● **EXERCISE AIM**
No pictures, please. Copy exactly the lines from the one with "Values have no" through the final line below.
══════
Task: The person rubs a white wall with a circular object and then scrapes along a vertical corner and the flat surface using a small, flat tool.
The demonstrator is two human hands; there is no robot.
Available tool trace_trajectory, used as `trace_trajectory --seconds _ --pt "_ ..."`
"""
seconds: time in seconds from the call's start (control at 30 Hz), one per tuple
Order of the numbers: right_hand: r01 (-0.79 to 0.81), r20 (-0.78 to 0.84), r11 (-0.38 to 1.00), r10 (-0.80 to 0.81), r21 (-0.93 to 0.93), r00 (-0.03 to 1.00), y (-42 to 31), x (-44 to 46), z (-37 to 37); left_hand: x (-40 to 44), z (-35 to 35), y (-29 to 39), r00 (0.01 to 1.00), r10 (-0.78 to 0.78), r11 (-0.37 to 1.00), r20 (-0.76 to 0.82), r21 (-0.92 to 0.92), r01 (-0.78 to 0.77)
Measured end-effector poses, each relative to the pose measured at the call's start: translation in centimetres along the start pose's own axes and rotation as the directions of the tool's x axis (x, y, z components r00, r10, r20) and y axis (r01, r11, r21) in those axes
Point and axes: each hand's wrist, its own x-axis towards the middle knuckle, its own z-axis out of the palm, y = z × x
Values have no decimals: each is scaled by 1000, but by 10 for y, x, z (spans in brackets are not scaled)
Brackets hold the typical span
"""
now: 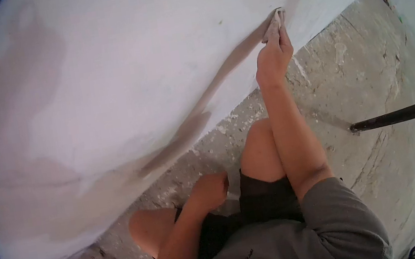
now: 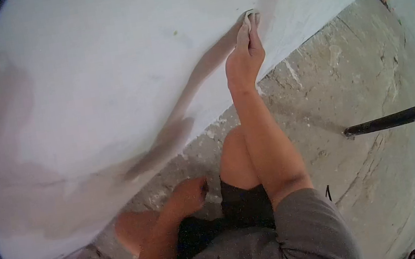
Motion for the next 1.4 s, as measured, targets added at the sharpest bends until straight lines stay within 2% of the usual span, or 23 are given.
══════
● **YOUR RESPONSE**
Values have no decimals: each is scaled by 1000, but by 10 for y, x, z (spans in brackets are not scaled)
Brackets hold the typical span
"""
now: 
now: 
Motion for the next 1.4 s, as measured, targets added at the sharpest bends until straight lines stay within 2% of the usual span, or 23 are given.

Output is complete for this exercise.